Recensione: Seas Of Unrest
Devo dire che mi sono avvicinato per puro caso a questo cd e che per le prime volte il suo ascolto mi ha lasciato a metà strada tra l’essere piacevolmente sorpreso da questo trio per la potenza espressa e l’essere affranto per aver speso dei soldi per un gruppo che, in fin dei conti, non inventa nulla di nuovo, in un lavoro a tratti anche monotono… alla fine, sinceramente, ancora non riesco a capire se ha prevalso il primo sentore o il secondo.
From The Moons Mist We Arise, la prima canzone, è caratterizzata da un esordio in pieno stile epico, con rumori di spade e lamenti vari, che ben presto lascia spazio alle feroci ritmiche e alla voce, un po’ avvicinabile a quella di Dani dei C.o.F.; in realtà i nostri si avvicinano un po’ a tutto il gruppo prima citato per uso di parti cadenzate, nelle quali l’epicus furor è sempre predominante, e per l’alternarsi di queste con sezioni più veloci, nelle quali troneggia la voce del cantante e le parti chitarristiche, molto incentrate su riff velocissimi e massicci.

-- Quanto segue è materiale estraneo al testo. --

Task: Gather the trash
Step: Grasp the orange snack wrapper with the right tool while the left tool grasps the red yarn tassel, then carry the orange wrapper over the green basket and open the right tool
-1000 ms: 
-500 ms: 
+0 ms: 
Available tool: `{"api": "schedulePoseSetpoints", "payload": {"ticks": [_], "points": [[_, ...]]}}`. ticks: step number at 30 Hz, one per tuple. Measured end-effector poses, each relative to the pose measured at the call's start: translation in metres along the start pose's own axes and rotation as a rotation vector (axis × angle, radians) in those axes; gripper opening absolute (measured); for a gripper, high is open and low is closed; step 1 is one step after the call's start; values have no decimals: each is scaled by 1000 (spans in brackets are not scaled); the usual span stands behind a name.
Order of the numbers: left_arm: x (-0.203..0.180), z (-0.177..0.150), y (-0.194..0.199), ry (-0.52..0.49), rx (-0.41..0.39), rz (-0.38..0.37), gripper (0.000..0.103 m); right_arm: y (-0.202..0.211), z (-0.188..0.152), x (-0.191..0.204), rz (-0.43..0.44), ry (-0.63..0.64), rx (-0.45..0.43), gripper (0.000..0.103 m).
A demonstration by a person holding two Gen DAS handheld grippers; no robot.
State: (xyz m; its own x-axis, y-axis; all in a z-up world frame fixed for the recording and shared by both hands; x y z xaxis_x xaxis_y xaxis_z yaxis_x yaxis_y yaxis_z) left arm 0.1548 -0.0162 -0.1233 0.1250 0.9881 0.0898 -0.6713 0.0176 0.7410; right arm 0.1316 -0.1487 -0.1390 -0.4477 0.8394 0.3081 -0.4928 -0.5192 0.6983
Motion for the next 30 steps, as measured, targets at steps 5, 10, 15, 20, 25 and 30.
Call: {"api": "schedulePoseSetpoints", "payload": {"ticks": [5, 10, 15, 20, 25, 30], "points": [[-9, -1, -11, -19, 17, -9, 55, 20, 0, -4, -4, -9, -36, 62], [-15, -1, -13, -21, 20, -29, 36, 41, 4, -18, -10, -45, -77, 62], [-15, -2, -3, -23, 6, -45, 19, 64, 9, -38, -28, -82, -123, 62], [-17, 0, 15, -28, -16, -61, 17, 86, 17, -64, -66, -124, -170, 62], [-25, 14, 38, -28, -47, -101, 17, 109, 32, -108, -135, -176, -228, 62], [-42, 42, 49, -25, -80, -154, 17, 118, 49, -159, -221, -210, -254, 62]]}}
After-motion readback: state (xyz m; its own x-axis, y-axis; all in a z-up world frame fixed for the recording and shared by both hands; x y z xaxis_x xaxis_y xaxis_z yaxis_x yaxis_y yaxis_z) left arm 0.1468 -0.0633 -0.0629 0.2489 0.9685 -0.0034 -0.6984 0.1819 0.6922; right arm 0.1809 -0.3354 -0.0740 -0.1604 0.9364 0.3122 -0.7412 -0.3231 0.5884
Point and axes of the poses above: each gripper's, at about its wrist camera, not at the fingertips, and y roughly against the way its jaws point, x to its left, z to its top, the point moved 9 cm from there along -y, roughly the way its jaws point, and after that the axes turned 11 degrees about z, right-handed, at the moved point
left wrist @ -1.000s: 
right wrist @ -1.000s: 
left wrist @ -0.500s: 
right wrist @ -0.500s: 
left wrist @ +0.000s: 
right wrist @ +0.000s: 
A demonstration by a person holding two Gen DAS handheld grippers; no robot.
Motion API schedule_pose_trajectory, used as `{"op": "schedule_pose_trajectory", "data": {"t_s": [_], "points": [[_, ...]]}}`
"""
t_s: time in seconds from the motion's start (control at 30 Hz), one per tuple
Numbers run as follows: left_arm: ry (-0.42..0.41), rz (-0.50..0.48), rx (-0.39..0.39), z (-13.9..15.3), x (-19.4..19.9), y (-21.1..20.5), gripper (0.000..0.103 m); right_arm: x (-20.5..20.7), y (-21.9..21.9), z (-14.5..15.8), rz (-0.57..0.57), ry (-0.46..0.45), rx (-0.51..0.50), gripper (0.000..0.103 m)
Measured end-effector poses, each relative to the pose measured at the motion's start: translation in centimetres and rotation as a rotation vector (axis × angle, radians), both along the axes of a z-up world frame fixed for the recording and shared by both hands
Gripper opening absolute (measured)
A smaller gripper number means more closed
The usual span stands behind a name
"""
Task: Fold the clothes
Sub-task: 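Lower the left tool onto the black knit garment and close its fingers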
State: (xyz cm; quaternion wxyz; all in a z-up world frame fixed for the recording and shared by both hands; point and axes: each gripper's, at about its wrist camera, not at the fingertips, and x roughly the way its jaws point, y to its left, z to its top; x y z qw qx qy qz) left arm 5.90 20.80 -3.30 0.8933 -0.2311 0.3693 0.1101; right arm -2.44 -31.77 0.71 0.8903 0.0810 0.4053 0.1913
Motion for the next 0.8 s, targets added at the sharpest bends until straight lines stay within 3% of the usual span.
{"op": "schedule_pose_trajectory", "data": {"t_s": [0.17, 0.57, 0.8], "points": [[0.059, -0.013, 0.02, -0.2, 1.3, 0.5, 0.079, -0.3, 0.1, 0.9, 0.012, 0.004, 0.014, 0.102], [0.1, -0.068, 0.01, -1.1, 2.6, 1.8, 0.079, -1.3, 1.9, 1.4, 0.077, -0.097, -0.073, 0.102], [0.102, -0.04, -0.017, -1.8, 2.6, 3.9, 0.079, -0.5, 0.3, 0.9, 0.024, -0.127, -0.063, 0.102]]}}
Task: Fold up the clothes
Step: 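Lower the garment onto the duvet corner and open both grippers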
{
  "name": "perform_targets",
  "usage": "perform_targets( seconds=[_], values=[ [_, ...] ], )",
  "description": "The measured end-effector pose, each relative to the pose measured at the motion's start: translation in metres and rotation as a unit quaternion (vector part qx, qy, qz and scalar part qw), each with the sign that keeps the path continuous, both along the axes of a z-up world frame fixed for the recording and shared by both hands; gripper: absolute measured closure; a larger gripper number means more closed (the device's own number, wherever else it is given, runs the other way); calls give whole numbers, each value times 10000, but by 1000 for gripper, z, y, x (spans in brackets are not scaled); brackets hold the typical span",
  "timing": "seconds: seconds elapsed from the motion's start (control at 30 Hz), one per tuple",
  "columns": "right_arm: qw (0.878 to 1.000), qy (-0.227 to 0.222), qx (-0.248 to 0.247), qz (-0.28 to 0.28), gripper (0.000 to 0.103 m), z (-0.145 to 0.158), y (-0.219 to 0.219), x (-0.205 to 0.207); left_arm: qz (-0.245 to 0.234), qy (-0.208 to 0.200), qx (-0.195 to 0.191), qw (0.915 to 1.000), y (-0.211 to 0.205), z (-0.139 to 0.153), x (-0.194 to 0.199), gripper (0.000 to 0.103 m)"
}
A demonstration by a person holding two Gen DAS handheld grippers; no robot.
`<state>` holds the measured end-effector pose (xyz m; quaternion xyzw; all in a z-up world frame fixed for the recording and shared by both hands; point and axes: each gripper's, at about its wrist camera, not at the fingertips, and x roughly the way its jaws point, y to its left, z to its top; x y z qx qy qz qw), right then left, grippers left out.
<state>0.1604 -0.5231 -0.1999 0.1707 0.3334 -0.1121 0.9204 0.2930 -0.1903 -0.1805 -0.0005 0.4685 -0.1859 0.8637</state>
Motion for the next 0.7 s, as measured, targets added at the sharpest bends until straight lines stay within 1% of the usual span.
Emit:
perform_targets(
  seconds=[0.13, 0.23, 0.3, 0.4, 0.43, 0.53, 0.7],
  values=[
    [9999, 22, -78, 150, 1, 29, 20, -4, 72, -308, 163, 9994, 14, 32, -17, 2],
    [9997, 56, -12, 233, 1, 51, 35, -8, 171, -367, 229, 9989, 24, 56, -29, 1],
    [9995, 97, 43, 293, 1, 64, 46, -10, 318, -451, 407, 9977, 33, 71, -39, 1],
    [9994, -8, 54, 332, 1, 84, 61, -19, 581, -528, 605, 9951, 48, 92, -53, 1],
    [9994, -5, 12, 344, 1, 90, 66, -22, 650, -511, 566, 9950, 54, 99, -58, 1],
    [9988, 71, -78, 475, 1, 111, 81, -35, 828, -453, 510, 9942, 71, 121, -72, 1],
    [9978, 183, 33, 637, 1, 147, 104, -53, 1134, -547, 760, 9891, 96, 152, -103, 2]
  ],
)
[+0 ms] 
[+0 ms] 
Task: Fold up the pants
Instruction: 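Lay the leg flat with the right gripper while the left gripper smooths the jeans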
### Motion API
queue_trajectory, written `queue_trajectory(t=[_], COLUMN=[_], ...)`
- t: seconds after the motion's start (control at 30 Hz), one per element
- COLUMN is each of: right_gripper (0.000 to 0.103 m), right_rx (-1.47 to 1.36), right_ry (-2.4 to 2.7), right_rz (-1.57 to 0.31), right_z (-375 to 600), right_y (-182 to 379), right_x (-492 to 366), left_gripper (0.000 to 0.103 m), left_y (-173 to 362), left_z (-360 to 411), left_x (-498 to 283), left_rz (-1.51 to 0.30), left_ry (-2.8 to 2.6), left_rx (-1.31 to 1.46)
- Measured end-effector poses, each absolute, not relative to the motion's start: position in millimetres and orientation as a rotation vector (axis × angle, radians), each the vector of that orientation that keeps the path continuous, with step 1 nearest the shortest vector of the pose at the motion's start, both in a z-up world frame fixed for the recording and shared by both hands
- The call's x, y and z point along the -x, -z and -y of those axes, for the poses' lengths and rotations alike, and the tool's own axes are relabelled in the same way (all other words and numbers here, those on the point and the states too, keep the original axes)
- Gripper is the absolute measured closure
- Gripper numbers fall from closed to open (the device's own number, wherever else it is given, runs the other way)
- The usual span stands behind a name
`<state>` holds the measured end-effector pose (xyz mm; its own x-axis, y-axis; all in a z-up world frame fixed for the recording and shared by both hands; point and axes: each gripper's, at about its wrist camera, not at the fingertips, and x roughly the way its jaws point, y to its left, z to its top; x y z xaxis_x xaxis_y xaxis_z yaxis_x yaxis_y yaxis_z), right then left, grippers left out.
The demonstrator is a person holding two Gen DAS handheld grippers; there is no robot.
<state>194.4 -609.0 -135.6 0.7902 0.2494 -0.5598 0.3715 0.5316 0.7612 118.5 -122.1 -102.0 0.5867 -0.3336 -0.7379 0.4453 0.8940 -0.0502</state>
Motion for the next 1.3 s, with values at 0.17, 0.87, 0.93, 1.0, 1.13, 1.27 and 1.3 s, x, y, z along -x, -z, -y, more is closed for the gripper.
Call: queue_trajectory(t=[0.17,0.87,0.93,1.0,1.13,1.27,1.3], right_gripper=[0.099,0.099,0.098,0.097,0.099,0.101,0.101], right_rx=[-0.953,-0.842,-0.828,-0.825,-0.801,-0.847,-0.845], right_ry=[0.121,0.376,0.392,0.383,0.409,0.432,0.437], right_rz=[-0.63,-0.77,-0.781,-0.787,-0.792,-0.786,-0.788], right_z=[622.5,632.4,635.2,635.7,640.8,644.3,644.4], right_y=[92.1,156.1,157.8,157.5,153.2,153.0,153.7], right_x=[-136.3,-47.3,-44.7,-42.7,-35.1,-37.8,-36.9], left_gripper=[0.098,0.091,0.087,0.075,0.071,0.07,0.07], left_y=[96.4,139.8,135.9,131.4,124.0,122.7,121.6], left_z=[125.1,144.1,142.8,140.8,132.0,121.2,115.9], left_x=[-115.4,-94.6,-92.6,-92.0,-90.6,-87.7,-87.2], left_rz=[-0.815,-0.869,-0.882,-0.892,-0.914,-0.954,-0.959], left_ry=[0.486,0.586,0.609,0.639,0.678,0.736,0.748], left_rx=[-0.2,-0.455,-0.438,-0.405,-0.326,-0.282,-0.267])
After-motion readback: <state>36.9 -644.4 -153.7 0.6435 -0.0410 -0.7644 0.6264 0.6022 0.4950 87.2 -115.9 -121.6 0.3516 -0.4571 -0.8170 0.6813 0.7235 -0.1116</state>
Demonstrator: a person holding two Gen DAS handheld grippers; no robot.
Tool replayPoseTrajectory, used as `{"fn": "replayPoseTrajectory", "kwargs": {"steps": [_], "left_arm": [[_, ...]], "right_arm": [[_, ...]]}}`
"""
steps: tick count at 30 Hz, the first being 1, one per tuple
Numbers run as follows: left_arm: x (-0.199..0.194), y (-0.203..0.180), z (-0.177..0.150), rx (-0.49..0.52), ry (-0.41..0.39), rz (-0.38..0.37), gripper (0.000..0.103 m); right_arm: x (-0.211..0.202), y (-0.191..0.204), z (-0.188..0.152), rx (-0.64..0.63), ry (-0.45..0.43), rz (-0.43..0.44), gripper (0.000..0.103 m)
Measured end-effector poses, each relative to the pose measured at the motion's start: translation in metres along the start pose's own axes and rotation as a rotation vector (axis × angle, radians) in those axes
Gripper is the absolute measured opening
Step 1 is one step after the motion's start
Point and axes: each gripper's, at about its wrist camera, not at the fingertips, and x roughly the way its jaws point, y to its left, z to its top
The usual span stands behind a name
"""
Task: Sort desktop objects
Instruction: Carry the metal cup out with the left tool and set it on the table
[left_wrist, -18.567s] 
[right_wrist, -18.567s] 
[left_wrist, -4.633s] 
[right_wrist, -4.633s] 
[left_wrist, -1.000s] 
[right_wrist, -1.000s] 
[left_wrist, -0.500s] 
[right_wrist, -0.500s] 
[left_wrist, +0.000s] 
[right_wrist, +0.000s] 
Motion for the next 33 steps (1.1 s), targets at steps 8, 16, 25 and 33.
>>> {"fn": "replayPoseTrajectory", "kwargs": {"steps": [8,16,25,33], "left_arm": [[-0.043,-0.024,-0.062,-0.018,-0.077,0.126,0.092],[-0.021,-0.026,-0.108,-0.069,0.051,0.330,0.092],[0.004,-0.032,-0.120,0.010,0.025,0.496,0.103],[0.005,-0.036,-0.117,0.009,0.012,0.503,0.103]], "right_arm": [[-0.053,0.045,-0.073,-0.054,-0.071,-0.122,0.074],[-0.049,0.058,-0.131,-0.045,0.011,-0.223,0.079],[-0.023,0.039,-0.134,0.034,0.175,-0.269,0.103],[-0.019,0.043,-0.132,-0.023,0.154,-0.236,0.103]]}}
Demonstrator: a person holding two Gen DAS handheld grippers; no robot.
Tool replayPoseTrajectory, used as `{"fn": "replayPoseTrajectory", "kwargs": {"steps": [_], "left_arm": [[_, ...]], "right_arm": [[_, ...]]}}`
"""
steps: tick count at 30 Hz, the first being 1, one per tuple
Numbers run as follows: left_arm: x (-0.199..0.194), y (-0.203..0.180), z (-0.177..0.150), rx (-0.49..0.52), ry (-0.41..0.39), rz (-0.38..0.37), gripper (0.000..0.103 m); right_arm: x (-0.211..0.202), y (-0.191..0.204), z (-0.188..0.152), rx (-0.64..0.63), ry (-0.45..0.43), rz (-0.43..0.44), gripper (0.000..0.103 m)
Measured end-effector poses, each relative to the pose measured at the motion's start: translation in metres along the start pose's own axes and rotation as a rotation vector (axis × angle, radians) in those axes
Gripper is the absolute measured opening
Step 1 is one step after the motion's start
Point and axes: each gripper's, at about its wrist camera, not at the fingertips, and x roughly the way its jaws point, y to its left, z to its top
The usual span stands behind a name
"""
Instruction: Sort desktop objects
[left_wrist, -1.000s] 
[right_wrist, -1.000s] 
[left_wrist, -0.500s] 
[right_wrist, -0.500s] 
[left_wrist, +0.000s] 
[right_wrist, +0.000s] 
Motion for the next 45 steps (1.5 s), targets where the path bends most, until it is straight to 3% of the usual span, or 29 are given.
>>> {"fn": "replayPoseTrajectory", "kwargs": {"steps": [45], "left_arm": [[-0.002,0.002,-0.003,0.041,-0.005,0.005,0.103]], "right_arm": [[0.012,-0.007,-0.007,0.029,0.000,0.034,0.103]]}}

Un bridge fatto dei soliti rumori di guerra ci introduce in Writhing Glory, brano forse meglio riuscito rispetto al precedente, molto veloce, spigoloso quanto basta e soprattutto più amalgamato nelle varie parti, tanto da risultare già al primo ascolto, una vera e propria pietra… da menzionare è soprattutto la parte centrale, con una apertura appena gotica, nella quale ancora una volta sovrasta lo screaming del cantante, che dalla sua ha la capacità di variare tonalità con la voce senza accusare perdita della potenza trasmessa. Un soffio di vento ci accompagna in Immacolate Bloodline, track dall’inizio molto più lento rispetto alle altre due e dal refrain incredibilmente epico, capace di portarci proprio nel bel mezzo della battaglia. Il ritmo è notevolmente variegato, oscillando da cadenzato a forsennato, con una voce all’altezza del compito e una sezione ritmica ancora una volta capace di creare un vero e proprio muro sonoro incredibilmente articolato; purtroppo, però, la parte finale vede l’entrata in scena di una voce femminile, che forse deprezza la composizione per due buoni motivi: per primo, avvicina ancora di più i nostri ai Cradle of Filth, privando sempre più l’opera di una propria personalità, e per secondo, a mio avviso, banalizza la canzone, donandole un finale prevedibile, anzi del tutto scontato!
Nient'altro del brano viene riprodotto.